Israel respondeu com firmeza após um ataque com drone explosivo do Hezbollah que feriu gravemente três soldados das Forças de Defesa de Israel e eliminou dois comandantes de alto escalão do Hezbollah em ataques aéreos distintos no sul do Líbano.
Segundo as Forças de Defesa de Israel (IDF), um dos mortos foi Ali Muhammad Fakhr al-Din, também conhecido como Abu Hassan Alaa , um comandante sênior da divisão regional Badr do Hezbollah . Ele foi alvo de um ataque aéreo israelense na cidade de Deir al-Zahrani, no sul do Líbano.
A divisão Badr é responsável pelas atividades do Hezbollah na área ao norte do rio Litani , tornando o ataque significativo além da eliminação de um único operativo. As Forças de Defesa de Israel afirmam que Hassan Alaa participou de inúmeros ataques contra as forças israelenses que operavam no sul do Líbano.
A mídia libanesa noticiou que duas pessoas morreram no ataque em Deir al-Zahrani.
Mas Hassan Alaa não foi a única figura importante do Hezbollah eliminada após o ataque com drones de sábado.
As Forças de Defesa de Israel (IDF) também anunciaram a morte de Ali Samir Al-Haj Hassan , identificado como comandante de batalhão da Força Radwan , unidade de elite do Hezbollah , em um ataque separado na cidade de Ansar. Essa operação também foi realizada em resposta ao ataque com drone explosivo que feriu gravemente três soldados israelenses.
Em conjunto, os ataques demonstram o preço cada vez maior que o Hezbollah está pagando por seus contínuos ataques contra as forças israelenses.
Israel não está limitando sua resposta aos agentes que lançam fisicamente drones, foguetes ou mísseis. Está cada vez mais visando os comandantes responsáveis por organizar, dirigir e reconstruir a infraestrutura militar do Hezbollah.

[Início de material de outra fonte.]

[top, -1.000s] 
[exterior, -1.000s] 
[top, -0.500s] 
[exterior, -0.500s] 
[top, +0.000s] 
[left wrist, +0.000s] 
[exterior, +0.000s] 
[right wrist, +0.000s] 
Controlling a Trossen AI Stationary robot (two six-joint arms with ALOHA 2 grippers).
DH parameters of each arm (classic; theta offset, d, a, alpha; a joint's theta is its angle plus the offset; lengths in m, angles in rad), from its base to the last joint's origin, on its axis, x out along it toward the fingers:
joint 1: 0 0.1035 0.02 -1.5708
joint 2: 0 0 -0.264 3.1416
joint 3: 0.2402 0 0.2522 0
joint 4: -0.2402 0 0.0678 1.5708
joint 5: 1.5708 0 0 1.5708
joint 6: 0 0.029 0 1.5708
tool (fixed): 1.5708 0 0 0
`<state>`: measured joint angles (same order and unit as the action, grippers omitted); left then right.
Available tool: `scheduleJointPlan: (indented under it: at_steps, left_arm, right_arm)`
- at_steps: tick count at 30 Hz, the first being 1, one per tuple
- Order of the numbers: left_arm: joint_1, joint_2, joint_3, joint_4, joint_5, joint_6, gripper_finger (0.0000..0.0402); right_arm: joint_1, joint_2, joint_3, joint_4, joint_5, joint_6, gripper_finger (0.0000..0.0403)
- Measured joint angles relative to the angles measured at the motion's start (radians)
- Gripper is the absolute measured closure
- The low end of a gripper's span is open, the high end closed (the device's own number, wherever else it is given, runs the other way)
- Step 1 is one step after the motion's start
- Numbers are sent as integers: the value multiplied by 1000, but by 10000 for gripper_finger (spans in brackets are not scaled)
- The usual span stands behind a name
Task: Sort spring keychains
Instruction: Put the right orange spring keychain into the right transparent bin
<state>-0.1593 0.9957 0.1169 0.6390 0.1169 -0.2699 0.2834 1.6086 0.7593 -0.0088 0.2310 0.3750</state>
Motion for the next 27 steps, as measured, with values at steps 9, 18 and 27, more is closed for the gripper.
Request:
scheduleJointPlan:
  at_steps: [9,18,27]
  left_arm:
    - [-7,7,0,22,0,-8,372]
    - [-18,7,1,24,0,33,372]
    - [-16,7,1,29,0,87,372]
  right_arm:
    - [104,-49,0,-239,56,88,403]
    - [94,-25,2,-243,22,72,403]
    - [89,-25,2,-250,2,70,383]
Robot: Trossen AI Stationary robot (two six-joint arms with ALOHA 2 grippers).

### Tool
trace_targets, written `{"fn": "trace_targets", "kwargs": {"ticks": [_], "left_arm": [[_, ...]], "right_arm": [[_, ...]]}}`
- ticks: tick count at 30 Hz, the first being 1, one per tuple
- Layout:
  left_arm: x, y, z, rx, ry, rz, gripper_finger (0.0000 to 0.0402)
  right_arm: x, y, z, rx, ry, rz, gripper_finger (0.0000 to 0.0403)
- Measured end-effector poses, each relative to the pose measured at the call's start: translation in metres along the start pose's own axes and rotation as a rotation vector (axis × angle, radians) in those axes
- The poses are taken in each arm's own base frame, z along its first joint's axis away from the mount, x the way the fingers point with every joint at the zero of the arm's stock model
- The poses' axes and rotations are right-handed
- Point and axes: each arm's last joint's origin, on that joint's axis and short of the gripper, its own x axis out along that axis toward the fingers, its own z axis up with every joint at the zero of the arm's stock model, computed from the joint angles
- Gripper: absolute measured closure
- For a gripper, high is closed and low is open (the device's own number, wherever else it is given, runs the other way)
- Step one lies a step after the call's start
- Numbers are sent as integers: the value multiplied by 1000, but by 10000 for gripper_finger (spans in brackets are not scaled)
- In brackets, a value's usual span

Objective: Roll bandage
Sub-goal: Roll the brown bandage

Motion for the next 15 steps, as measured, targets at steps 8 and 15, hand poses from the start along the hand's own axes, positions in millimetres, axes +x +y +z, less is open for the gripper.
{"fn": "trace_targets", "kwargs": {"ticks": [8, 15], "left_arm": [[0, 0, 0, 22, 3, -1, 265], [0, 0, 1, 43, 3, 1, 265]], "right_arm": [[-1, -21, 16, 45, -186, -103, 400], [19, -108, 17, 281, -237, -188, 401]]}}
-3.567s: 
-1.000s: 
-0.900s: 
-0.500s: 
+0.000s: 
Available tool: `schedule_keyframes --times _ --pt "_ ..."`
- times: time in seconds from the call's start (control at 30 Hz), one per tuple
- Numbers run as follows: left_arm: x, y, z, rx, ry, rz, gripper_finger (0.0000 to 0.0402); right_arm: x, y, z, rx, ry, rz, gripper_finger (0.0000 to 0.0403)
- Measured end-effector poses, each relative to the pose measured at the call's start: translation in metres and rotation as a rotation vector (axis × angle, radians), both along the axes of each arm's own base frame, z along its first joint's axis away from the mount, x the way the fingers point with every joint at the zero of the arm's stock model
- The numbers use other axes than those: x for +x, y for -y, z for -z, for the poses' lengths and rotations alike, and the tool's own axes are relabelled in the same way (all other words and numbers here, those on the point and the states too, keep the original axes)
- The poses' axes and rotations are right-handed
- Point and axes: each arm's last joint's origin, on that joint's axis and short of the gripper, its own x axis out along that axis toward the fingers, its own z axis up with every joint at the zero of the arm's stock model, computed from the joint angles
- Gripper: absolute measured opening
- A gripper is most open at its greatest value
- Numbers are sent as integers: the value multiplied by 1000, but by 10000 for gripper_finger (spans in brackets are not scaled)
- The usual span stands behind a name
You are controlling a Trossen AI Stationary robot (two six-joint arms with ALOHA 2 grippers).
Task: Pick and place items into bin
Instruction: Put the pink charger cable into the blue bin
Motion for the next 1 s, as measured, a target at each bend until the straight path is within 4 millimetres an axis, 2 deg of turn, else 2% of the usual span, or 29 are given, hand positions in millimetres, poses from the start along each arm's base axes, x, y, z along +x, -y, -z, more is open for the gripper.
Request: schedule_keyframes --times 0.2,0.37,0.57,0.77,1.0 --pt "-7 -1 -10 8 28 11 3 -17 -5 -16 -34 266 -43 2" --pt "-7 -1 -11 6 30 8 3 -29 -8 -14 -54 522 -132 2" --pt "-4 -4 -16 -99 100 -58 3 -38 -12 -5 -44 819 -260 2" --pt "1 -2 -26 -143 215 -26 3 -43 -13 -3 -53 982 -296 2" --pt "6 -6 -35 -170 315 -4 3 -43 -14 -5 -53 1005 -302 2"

A localização do comandante de Badr é particularmente notável. Durante anos, a diplomacia internacional concentrou-se fortemente nas forças do Hezbollah ao sul do rio Litani. No entanto, a infraestrutura militar do Hezbollah ao norte do rio continua sendo parte integrante da capacidade da organização de ameaçar Israel e reforçar suas forças mais próximas da fronteira
A mensagem das Forças de Defesa de Israel (IDF) é, portanto, cada vez mais clara: a geografia não conferirá imunidade à estrutura de comando do Hezbollah.
O Hezbollah pode tentar usar drones e outras armas de longo alcance para infligir baixas, mantendo seus comandantes de alto escalão afastados do campo de batalha imediato. A resposta de Israel sugere que cada ataque desse tipo pode, na verdade, expor mais uma camada da liderança do Hezbollah à eliminação.
O ataque com drones de sábado feriu gravemente três soldados israelenses.
A resposta israelense resultou na eliminação de dois comandantes de alto escalão do Hezbollah.
Essa equação foi concebida não apenas como retaliação, mas como dissuasão: cada ataque do Hezbollah corre o risco de custar à organização comandantes, infraestrutura e capacidades que são consideravelmente mais difíceis de substituir do que a arma que iniciou o confronto.